Day wrote of realizing after crossing the street to avoid two gamers she saw in Vancouver that she had allowed Gamergate to enhance her fear of other people within her community. Her post was an attempt to conquer that fear and to urge other women to do the same.

But less than an hour after describing her past experiences with stalkers in the post, a commenter showed up to do the one thing she feared would happen.

Numerous bystanders pointed out that once again, the reaction to Day’s statements proves the lie that Gamergate is about anything other than sexism.

Comments on the post were quickly turned off, but that didn’t halt the reactions from an outraged Internet.
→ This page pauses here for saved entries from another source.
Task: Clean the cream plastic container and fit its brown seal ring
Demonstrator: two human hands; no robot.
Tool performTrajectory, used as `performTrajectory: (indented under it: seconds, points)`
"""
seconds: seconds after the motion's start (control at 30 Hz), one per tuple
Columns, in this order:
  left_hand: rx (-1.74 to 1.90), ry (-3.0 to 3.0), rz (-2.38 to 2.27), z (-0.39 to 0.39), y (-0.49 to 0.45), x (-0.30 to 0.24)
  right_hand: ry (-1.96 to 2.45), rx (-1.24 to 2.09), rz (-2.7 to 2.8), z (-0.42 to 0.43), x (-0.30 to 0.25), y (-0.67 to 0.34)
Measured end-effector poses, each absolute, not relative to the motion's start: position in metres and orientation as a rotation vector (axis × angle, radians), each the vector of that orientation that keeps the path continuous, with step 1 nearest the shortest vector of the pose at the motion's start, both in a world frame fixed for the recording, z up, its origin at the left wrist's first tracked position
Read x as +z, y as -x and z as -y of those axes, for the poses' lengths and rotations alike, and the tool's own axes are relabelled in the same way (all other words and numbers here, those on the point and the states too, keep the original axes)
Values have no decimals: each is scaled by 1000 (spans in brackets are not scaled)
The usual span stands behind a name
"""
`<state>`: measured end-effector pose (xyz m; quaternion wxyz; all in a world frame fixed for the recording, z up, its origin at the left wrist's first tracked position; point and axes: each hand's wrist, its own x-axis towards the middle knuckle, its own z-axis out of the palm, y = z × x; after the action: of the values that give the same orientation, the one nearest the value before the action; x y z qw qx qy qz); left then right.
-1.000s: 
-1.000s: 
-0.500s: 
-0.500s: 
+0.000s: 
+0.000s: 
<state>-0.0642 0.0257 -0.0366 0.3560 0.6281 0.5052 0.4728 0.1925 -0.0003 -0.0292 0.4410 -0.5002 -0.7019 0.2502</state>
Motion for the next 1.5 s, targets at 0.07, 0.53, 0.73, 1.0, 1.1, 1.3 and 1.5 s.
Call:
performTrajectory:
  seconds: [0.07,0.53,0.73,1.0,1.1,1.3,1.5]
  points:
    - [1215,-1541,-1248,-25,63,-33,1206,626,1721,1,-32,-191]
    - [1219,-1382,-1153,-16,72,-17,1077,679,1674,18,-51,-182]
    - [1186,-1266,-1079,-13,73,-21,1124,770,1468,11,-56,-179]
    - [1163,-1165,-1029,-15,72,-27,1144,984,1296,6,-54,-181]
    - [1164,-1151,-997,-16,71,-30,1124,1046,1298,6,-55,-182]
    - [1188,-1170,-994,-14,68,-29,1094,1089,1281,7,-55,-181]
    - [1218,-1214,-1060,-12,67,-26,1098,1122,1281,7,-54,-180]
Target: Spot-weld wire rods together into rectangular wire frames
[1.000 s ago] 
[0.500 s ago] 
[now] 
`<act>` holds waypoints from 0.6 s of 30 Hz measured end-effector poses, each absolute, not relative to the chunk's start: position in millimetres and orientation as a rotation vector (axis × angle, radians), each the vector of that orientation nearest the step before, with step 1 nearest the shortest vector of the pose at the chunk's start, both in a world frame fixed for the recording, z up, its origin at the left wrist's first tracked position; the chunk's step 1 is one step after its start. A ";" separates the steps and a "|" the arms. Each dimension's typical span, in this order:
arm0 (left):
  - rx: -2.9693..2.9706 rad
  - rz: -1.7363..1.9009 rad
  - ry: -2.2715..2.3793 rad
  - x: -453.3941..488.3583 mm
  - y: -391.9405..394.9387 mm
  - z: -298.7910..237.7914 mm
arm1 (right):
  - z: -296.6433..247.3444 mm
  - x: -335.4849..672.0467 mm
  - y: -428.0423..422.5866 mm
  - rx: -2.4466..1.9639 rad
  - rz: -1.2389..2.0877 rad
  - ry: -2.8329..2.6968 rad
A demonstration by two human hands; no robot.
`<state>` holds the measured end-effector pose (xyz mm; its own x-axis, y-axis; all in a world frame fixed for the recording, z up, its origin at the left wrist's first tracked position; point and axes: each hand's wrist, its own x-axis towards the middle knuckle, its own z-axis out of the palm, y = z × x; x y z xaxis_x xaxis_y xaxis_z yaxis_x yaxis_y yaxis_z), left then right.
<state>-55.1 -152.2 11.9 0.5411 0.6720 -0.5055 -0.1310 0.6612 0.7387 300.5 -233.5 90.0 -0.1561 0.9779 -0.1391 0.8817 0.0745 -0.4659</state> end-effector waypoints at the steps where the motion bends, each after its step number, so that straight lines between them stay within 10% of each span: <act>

But on r/KotakuinAction, a key Gamergate hangout, Gamergate members seemed just as angry and upset as everyone else. A thread started by redditor rhoark, “GamerGate condemns doxxing Felicia Day,” garnered more than 200 comments, most in support of Day and in condemnation of the incident.

“I put my real name and reputation behind this movement,” rhoark wrote. “I’m tired of having to constantly disavow anonymous trolls.”

We can’t control what anyone says or does in the name of GamerGate, but we can send a clear message that we don’t stand for it. It does not represent us. If anyone feels unsafe about talking to gamers, it is because Gawker crafted that narrative.

It’s more likely that people are afraid of due to the well-known harassment incidited by gaming culture. The slut-shaming, doxing, and death threats against Zoe Quinn that kicked GamerGgte off, as well as the prolonged and ongoing harassment against Anita Sarkeesian, as well as well-known instances of harassment and abuse of other women in the industry, probably also have something to do with it.

Day is arguably the poster girl for the inclusion of women in the gaming community—even if sometimes the men carrying the posters don’t actually look at her face. When even someone as beloved as Day is within the gaming community can’t speak about the treatment of women in gaming without being harassed or threatened or doxed, the unfortunate result is that more women may feel unwelcome and unwanted in the community, despite all of her encouragement.

Still, her post has more than 25,000 notes on Tumblr, most expressing support—including from notable community members like John Green, Wil Wheaton, and Seanan McGuire.